### Exercise description
Nothing but the lines from the one with "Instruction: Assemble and" through the final line of the entries should appear in the answer, copied exactly and without pictures.

*** Opening Records for the exercise ***

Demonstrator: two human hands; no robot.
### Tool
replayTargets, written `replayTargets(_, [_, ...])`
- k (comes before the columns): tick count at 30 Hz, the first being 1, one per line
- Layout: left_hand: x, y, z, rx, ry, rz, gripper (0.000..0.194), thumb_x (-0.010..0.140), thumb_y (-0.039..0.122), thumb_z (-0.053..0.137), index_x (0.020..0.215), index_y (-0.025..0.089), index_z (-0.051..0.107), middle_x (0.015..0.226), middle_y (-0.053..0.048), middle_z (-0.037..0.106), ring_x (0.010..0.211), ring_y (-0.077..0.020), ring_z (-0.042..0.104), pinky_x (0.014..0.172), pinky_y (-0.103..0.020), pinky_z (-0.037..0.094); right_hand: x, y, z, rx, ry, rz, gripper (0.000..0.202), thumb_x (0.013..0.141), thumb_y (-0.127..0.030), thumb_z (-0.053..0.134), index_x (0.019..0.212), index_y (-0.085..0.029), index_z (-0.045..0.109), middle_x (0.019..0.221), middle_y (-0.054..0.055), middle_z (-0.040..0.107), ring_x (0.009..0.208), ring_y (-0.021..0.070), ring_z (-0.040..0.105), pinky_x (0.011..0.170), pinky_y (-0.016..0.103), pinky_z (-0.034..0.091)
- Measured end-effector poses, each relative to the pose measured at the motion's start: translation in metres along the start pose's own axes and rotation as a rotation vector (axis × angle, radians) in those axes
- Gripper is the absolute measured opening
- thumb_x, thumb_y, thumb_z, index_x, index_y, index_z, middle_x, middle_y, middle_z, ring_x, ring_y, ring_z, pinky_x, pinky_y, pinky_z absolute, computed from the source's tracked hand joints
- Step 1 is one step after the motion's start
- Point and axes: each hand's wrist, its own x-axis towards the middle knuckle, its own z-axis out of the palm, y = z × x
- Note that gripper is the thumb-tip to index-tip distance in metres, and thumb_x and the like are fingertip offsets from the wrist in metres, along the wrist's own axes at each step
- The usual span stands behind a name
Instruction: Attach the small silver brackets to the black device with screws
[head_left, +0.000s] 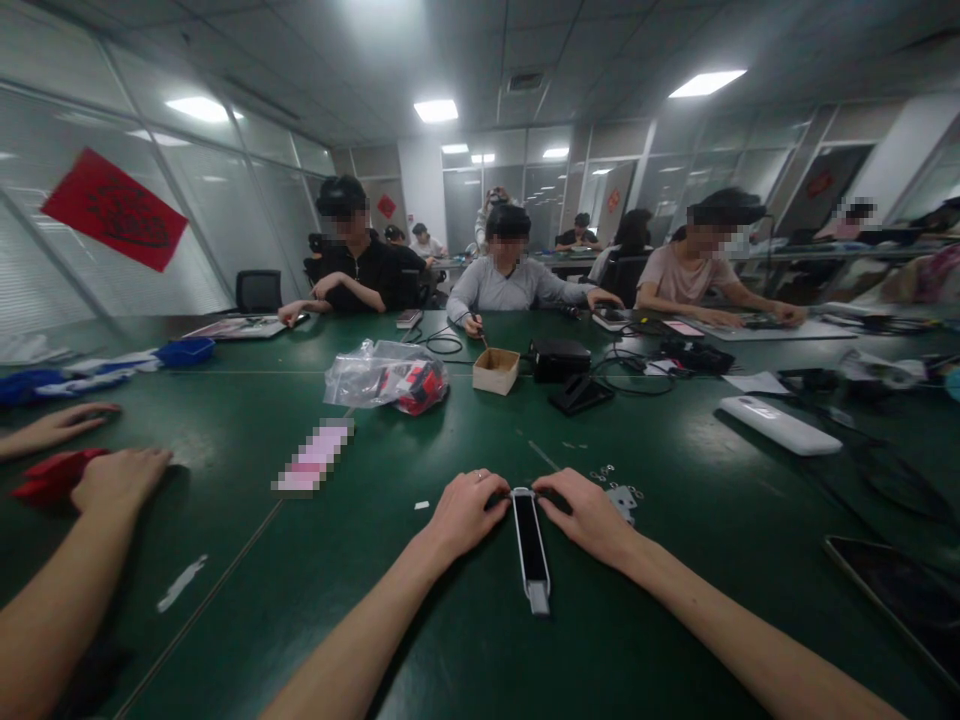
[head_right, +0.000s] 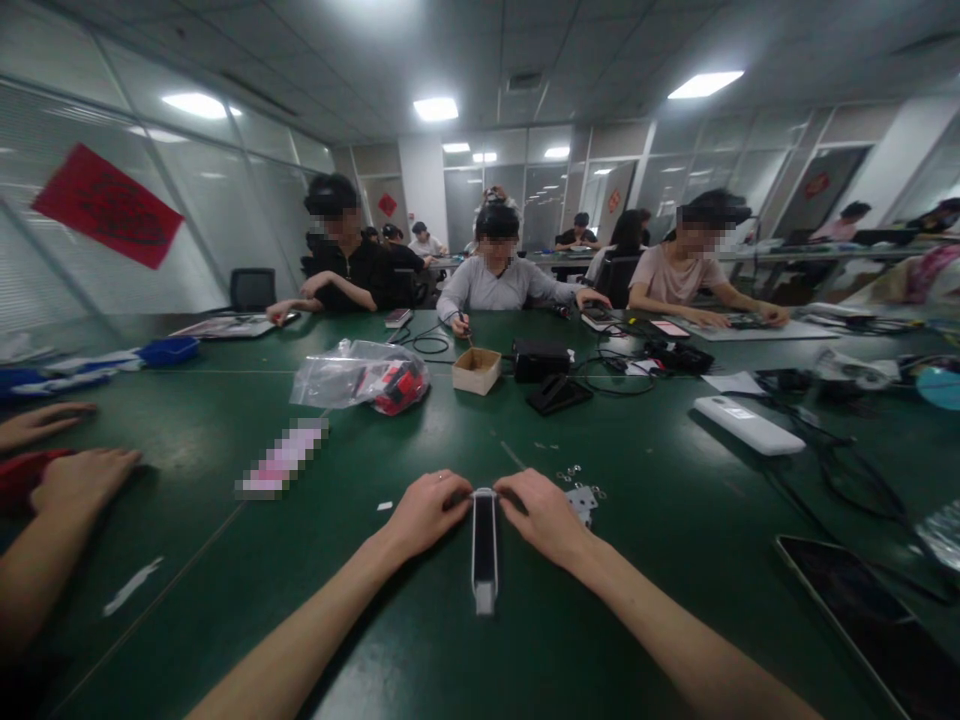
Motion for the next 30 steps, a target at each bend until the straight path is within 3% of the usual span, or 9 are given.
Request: replayTargets(30, [-0.0002, 0.0014, -0.0025, 0.000, 0.016, 0.008, 0.010, 0.083, 0.022, 0.055, 0.092, 0.021, 0.061, 0.090, -0.001, 0.063, 0.083, -0.0154, 0.058, 0.073, -0.025, 0.042, 0.0002, 0.0037, 0.0038, -0.027, 0.018, -0.052, 0.018, 0.084, -0.015, 0.051, 0.099, -0.017, 0.061, 0.093, 0.007, 0.065, 0.088, 0.0193, 0.058, 0.079, 0.037, 0.050])
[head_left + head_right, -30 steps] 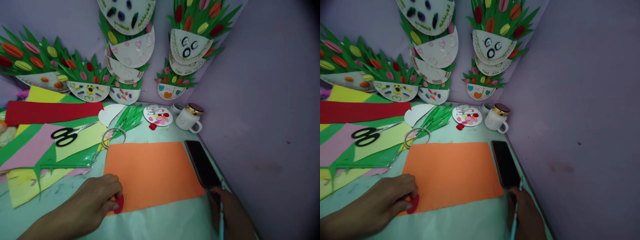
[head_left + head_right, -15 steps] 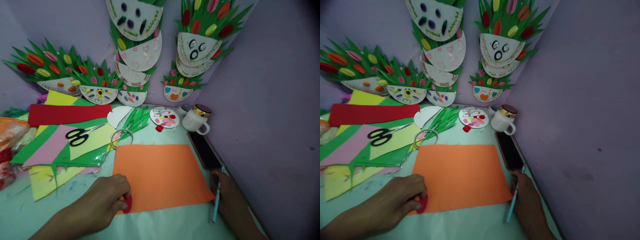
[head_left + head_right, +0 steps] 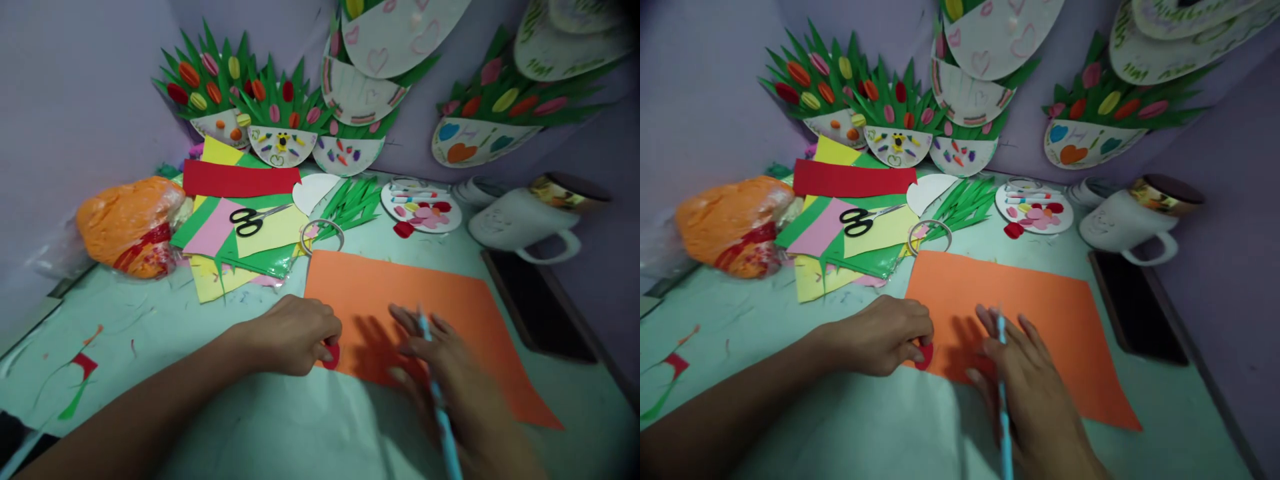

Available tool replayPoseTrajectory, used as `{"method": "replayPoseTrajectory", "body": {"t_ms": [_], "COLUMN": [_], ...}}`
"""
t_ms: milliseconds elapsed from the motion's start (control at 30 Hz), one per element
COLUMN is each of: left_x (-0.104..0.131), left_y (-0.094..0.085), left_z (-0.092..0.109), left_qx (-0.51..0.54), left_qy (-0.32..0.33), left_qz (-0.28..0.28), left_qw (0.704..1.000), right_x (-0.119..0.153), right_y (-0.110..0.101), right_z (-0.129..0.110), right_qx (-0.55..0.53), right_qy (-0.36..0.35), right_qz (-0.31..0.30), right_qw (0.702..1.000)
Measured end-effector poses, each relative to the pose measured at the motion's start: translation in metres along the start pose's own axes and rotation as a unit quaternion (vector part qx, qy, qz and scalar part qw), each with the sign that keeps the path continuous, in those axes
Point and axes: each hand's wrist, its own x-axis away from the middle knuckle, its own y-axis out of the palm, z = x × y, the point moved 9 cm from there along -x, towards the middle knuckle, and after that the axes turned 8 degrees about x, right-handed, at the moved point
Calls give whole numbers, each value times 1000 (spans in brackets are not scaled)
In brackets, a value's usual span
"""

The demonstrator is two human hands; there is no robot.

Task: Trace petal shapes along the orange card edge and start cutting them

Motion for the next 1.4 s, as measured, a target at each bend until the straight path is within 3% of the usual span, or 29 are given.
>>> {"method": "replayPoseTrajectory", "body": {"t_ms": [100, 200, 433, 867, 1167, 1400], "left_x": [-3, -10, -20, 18, 31, 28], "left_y": [0, 4, 14, 10, 3, -4], "left_z": [3, 11, 24, 32, 25, 21], "left_qx": [-8, -10, -33, -224, -180, -126], "left_qy": [10, 19, 22, 130, 154, 193], "left_qz": [7, 10, 3, 82, 141, 198], "left_qw": [1000, 1000, 999, 962, 961, 953], "right_x": [-9, 2, 16, 14, 13, 14], "right_y": [30, 35, 21, 30, 33, 28], "right_z": [-12, 1, 17, 12, 16, 20], "right_qx": [18, 29, 26, 15, -8, -23], "right_qy": [-54, -46, -23, -4, 18, 16], "right_qz": [-88, -114, -96, -144, -156, -126], "right_qw": [995, 992, 995, 989, 988, 992]}}
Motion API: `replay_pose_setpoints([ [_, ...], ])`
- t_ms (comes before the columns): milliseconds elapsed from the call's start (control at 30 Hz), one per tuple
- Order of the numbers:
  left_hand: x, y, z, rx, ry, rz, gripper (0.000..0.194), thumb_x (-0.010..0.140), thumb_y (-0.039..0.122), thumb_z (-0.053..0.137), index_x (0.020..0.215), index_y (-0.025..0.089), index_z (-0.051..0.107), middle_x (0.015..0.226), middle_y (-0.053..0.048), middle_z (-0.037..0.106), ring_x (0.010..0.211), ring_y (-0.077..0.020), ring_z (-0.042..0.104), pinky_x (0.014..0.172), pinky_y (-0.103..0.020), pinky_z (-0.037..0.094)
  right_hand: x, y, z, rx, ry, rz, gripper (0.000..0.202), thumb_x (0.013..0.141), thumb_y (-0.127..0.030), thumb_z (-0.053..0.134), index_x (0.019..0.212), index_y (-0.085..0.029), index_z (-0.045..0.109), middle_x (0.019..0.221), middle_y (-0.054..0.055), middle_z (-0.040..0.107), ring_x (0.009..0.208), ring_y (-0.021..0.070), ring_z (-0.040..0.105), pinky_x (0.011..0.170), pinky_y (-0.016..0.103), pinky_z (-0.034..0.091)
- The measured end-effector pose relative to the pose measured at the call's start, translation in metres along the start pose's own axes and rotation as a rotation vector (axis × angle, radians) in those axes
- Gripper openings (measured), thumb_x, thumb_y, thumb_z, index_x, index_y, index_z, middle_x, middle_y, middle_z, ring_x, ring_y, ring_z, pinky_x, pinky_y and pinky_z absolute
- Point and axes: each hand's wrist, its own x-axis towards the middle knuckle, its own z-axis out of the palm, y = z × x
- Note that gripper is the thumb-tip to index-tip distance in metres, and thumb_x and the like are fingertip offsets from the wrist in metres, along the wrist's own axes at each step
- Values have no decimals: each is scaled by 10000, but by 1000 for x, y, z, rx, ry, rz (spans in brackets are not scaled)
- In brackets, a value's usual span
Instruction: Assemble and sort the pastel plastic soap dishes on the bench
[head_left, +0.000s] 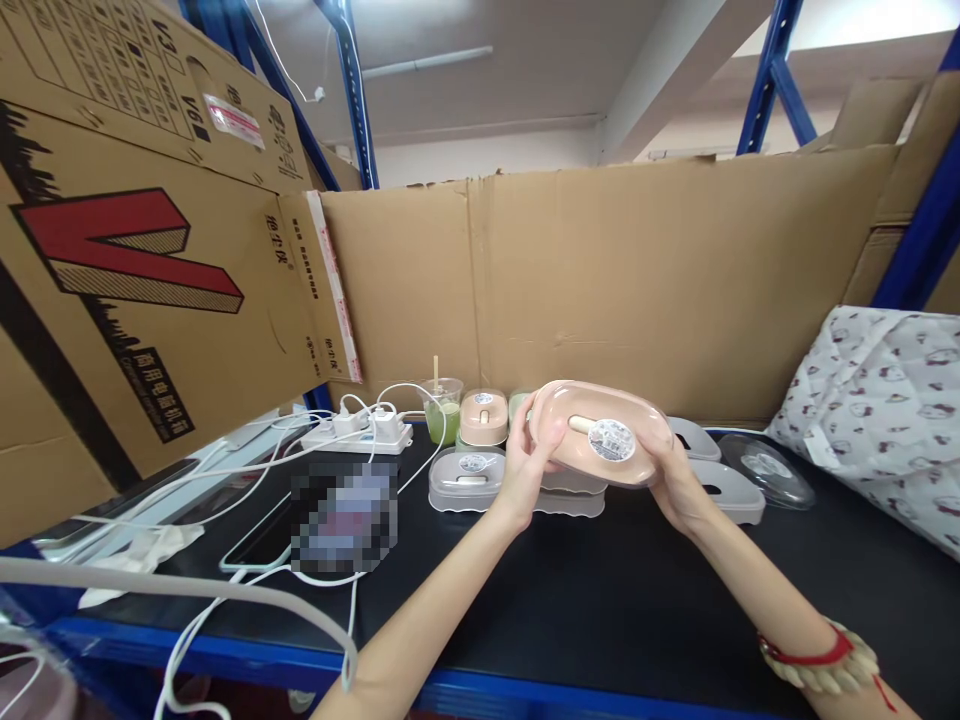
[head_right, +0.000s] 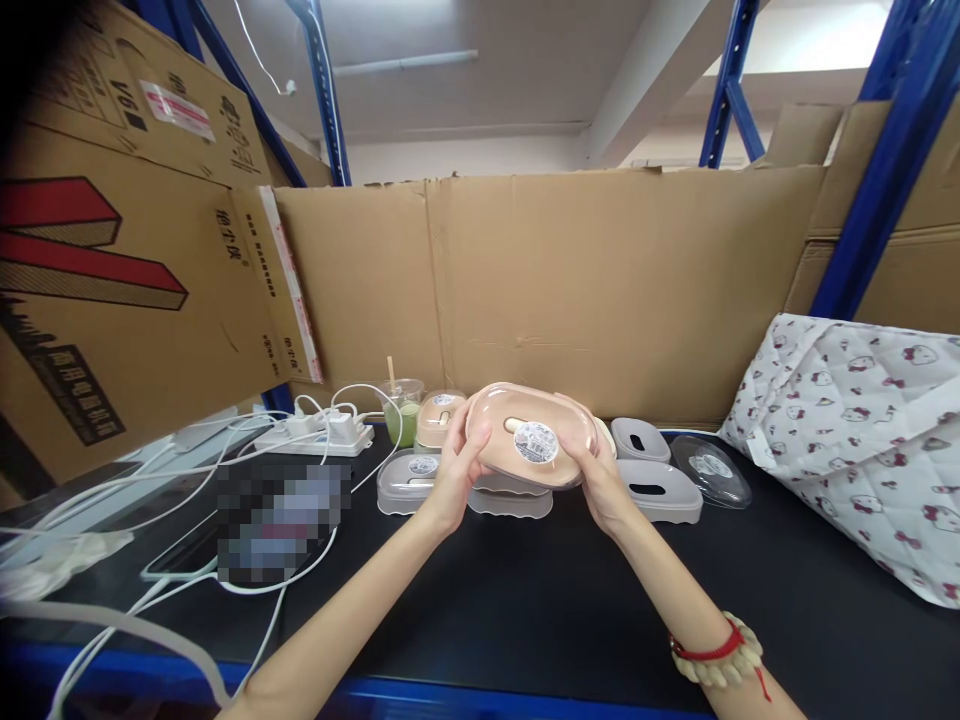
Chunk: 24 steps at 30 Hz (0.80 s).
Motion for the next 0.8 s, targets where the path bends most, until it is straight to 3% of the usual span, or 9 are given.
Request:
replay_pose_setpoints([
  [200,0,2,0,22,-25,19,552,714,499,659,1188,280,480,1255,-54,514,1090,-271,534,641,-262,528,-1,0,-1,-26,0,-36,594,620,-630,660,1074,-255,588,1044,72,646,1045,295,583,896,414,498],
  [300,-1,4,0,31,-74,54,540,741,463,640,1205,261,449,1296,-63,482,1171,-265,482,804,-307,509,0,-4,-2,-5,-11,-22,642,574,-610,707,1097,-261,577,1137,72,618,1104,300,547,931,413,472],
  [467,0,4,-2,71,-110,184,547,757,416,606,1232,240,402,1363,-63,414,1294,-242,349,1053,-345,326,0,-7,-3,2,-33,-51,608,541,-549,761,1038,-240,596,1092,70,637,1080,299,558,917,402,474],
  [667,3,4,-5,233,-105,304,609,708,431,622,1212,215,356,1291,-107,456,1242,-268,407,1029,-389,344,-2,-5,-4,-9,-63,-125,536,555,-460,787,1007,-248,593,1047,44,642,1007,249,588,851,336,495],
  [800,5,-1,-5,287,-24,343,725,627,467,701,1203,207,345,1289,-122,438,1238,-268,405,1022,-366,350,-2,-7,-4,-39,-104,-169,558,542,-440,797,1024,-262,581,1041,37,636,985,235,592,834,323,494],
])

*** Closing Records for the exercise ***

### Result of this task
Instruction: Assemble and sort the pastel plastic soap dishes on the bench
[head_left, +0.000s] 
[head_right, +0.000s] 
Chunk: 24 steps at 30 Hz (0.80 s).
Motion for the next 0.8 s, targets where the path bends most, until it is straight to 3% of the usual span, or 9 are given.
Request:
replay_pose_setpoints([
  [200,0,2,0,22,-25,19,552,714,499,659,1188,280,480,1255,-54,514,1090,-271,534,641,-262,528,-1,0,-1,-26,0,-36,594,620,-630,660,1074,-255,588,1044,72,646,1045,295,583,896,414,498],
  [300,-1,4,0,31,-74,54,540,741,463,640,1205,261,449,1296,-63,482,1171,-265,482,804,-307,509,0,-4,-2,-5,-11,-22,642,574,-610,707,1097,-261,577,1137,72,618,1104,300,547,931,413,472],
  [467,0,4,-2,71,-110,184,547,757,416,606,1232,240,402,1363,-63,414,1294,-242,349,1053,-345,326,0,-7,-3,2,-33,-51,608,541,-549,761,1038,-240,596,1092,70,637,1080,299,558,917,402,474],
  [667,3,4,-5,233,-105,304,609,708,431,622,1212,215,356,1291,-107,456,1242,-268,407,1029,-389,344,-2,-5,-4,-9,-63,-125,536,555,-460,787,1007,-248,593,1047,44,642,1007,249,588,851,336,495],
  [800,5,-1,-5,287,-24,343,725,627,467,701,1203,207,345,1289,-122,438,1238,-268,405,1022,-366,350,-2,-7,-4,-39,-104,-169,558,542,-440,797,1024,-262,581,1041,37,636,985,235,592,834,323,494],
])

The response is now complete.